The body's antiviral response to initial infection may define the course of severe COVID-19, opening up new pathways for early pharmacological therapies that could prevent severe disease.
Researchers from the Massachusetts Institute of Technology (MIT) and Harvard University in the United States investigated if the path to severe sickness could begin much earlier than previously thought, possibly even during the initial response to the virus when it enters the nose.
They compared patients who developed moderate COVID-19 to those who proceeded to more severe disease and finally required respiratory support, using cells collected from nasal swabs taken at the time of their first COVID-19 diagnosis.
Patients who went on to develop severe COVID-19 had a substantially more muted antiviral response in cells obtained from early swabs than patients who had a moderate course of the disease, according to the findings, which were reported in the journal Cell.
"Our findings suggest that the course of severe COVID-19 may be determined by the body's intrinsic antiviral response to initial infection, opening up new avenues for early interventions that could prevent severe disease," said study co-senior author Jose Ordovas-Montanes, from Harvard Medical School.
To understand the early response to infection, the team collected nasal swabs from 58 people.
Thirty-five swabs came from COVID-19 patients, taken at the time of diagnosis, representing a variety of disease states from mild to severe.
Seventeen swabs came from healthy volunteers and six came from patients with respiratory failure due to other causes.
The team isolated individual cells from each sample and sequenced them, looking for RNA that would indicate what kind of proteins the cells were making -- a proxy for understanding what a given cell is doing at the moment of collection.
Cells use RNA as instructions to make proteins -- tools, machinery, and building blocks used within and by the cell to perform different functions and respond to its environment.

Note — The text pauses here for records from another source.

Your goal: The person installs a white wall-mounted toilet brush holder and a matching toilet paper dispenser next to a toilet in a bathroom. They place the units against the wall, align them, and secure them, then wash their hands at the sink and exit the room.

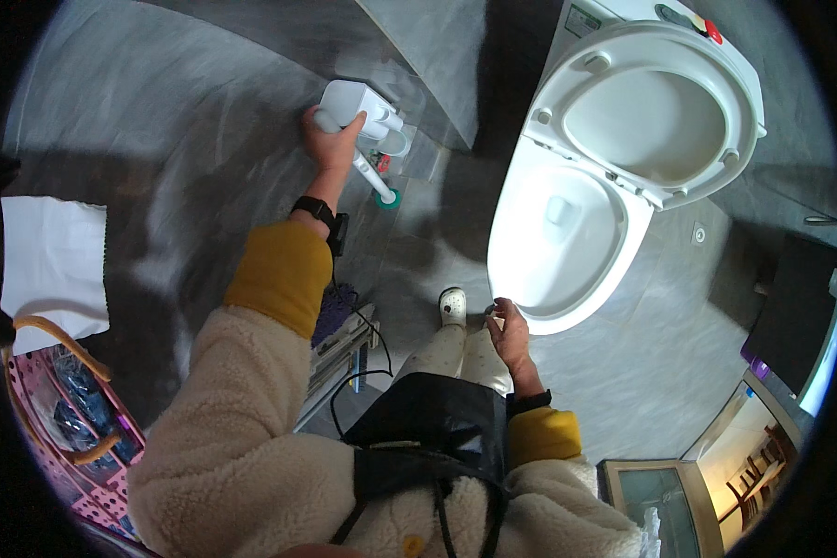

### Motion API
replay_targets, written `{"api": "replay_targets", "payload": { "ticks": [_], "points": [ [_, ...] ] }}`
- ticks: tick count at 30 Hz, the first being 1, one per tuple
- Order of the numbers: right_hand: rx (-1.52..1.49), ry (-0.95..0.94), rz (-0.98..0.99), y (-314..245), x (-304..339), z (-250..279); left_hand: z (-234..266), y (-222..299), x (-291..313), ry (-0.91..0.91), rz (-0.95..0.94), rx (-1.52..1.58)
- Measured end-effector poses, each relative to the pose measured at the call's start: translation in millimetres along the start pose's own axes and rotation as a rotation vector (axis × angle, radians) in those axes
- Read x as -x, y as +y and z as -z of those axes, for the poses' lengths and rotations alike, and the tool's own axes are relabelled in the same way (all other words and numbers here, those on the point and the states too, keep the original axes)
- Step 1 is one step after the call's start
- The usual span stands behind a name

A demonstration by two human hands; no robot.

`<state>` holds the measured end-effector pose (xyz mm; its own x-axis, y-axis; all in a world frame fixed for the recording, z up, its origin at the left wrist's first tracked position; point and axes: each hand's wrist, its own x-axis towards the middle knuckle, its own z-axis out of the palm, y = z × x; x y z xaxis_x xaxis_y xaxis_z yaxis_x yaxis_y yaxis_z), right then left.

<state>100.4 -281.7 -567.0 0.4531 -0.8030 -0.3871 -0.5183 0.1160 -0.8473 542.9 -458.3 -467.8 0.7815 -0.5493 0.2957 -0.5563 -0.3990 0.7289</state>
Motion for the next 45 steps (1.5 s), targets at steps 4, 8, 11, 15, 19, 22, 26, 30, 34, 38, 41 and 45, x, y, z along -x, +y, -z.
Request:
{"api": "replay_targets", "payload": {
  "ticks": [4,8,11,15,19,22,26,30,34,38,41,45],
  "points": [
    [-0.018,-0.014,-0.019,-14,-3,-8,12,15,22,-0.067,-0.033,0.018],
    [0.029,0.029,0.059,-50,-8,-13,34,19,108,-0.194,-0.111,0.177],
    [0.069,0.085,0.158,-91,-12,-13,58,16,184,-0.355,-0.186,0.208],
    [0.192,0.211,0.353,-138,-21,-3,85,28,263,-0.573,-0.005,0.187],
    [0.257,0.019,0.362,-152,-20,5,101,45,292,-0.656,0.034,0.200],
    [0.176,0.122,0.405,-146,-14,2,107,54,293,-0.656,0.022,0.181],
    [0.144,0.245,0.385,-137,-9,-5,111,61,291,-0.672,-0.050,0.180],
    [0.147,0.266,0.419,-139,-6,3,113,70,288,-0.683,-0.137,0.175],
    [0.126,0.316,0.443,-152,-2,16,116,85,286,-0.665,-0.184,0.184],
    [0.166,0.355,0.439,-162,1,26,119,102,286,-0.666,-0.147,0.157],
    [0.139,0.375,0.480,-165,2,31,121,111,287,-0.649,-0.154,0.110],
    [0.127,0.364,0.465,-160,5,34,122,116,291,-0.672,-0.124,0.115]
  ]
}}
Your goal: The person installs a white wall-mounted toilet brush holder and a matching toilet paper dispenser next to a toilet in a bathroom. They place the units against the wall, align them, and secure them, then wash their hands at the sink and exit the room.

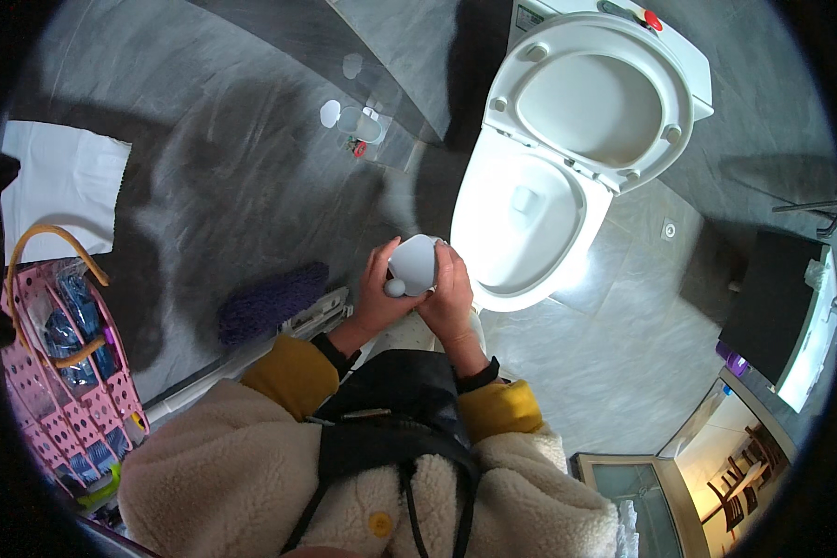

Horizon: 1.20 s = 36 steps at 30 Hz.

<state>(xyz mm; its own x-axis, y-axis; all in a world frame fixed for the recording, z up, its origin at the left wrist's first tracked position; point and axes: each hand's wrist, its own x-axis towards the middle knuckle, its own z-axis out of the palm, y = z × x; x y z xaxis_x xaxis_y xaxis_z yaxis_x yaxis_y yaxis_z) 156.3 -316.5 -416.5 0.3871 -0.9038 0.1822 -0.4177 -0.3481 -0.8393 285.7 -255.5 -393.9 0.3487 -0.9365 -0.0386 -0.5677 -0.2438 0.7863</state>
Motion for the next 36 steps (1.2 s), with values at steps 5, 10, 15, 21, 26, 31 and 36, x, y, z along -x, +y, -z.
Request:
{"api": "replay_targets", "payload": {
  "ticks": [5,10,15,21,26,31,36],
  "points": [
    [-0.001,-0.033,-0.016,3,4,6,-6,3,3,-0.037,0.031,0.013],
    [-0.101,-0.226,0.015,1,-6,14,-1,-5,4,0.026,-0.004,0.016],
    [-0.119,-0.548,0.031,22,-28,11,26,-33,9,0.119,0.154,-0.038],
    [0.001,-0.580,0.017,72,-79,-60,62,-83,33,0.272,0.201,-0.036],
    [0.095,-0.461,0.063,75,-159,-172,81,-123,58,0.265,0.283,-0.012],
    [0.232,-0.355,0.014,78,-246,-284,104,-155,76,0.249,0.443,0.090],
    [0.238,-0.594,-0.114,100,-278,-336,123,-171,84,0.302,0.455,-0.009]
  ]
}}
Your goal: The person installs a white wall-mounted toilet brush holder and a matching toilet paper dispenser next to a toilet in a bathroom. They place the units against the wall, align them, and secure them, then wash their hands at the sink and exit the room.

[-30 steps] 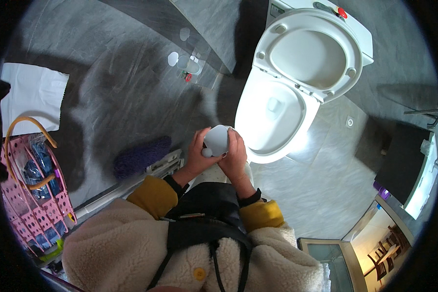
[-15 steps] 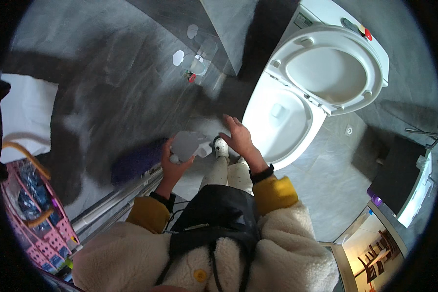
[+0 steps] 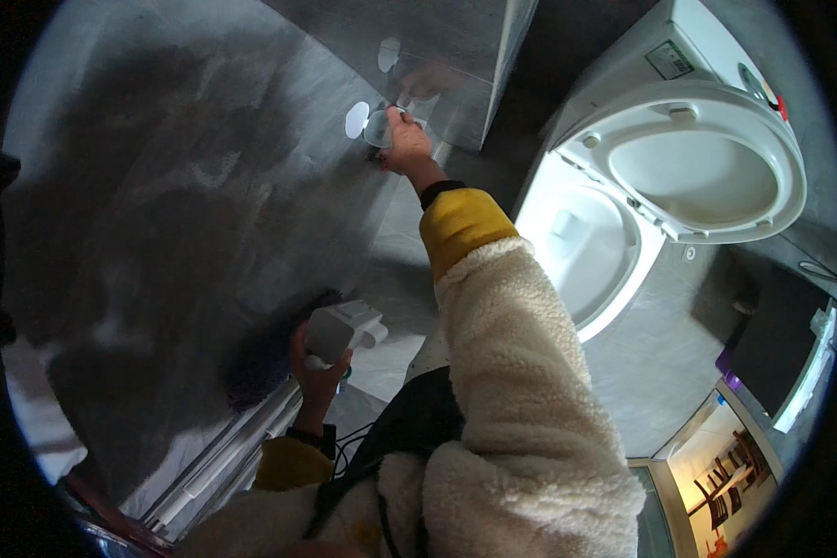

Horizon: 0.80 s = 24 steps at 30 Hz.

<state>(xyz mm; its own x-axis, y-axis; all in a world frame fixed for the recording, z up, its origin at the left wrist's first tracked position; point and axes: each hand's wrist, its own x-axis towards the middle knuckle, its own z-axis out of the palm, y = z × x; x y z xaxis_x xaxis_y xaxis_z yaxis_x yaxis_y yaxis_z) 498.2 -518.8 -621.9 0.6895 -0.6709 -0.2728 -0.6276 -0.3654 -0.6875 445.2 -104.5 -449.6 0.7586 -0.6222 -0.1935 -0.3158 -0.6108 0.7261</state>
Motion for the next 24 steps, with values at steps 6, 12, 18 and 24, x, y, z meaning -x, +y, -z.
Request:
{"api": "replay_targets", "payload": {
  "ticks": [6,12,18,24],
  "points": [
    [-0.359,0.252,0.144,36,42,9,-3,5,5,0.018,0.056,0.085],
    [-1.036,0.237,0.081,79,150,78,-33,32,9,-0.060,0.092,0.081],
    [-1.084,0.179,-0.067,98,225,152,-56,62,12,-0.146,-0.045,0.125],
    [-1.021,0.301,-0.078,106,273,202,-68,73,9,-0.183,-0.046,0.074]
  ]
}}
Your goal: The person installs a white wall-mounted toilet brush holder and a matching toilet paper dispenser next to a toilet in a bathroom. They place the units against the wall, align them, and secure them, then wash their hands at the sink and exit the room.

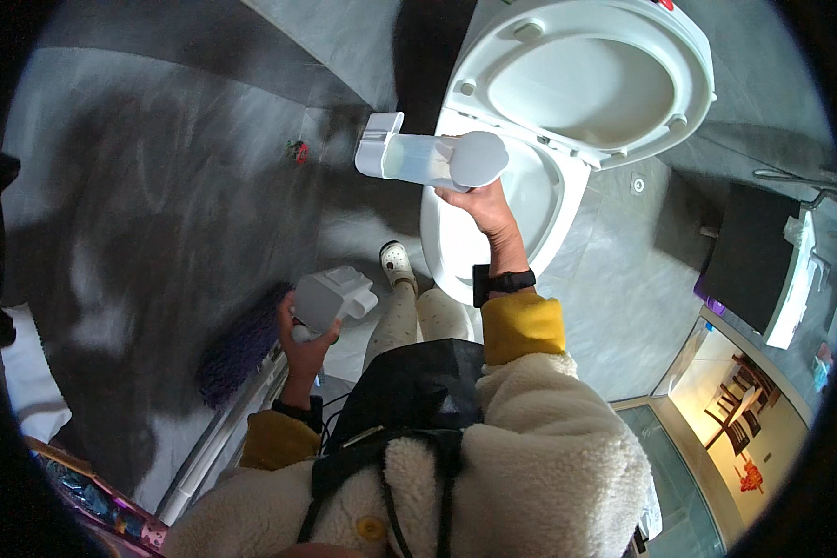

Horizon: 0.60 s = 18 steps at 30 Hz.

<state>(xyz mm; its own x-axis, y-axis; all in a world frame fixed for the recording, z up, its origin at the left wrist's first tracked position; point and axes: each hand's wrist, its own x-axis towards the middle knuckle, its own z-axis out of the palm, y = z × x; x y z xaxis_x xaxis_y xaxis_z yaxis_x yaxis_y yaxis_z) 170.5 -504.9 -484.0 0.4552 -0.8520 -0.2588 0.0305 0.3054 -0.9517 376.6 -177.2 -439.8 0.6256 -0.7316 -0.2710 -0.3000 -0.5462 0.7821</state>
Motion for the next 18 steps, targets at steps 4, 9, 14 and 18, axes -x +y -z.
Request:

By studying the collection of RNA in a cell -- its transcriptome -- researchers understand how a cell is responding, at that particular moment in time, to environmental changes such as a viral infection.
Researchers can even use the transcriptome to see if individual cells are infected by an RNA virus-like SARS-CoV-2.
First, the team found that the antiviral response, driven by a family of proteins called interferons, was much more muted in patients who went on to develop severe COVID-19.
Second, patients with severe COVID-19 had higher amounts of highly inflammatory macrophages, immune cells that contribute to high amounts of inflammation, often found in severe or fatal COVID-19.
Since these samples were taken well before COVID-19 had reached its peak state of disease in the patients, both these findings indicate that the course of COVID-19 may be determined by the initial or very early response of the nasal epithelial and immune cells to the virus.
The lack of a strong initial antiviral response may allow the virus to spread more rapidly, increasing the chances that it can move from the upper to lower airways, while the recruitment of inflammatory immune cells could help drive the dangerous inflammation in severe disease.
The team also identified infected host cells and pathways associated with protection against infection -- cells and responses unique to patients that went on to develop mild disease.
These findings may allow researchers to discover new therapeutic strategies for COVID-19 and other respiratory viral infections.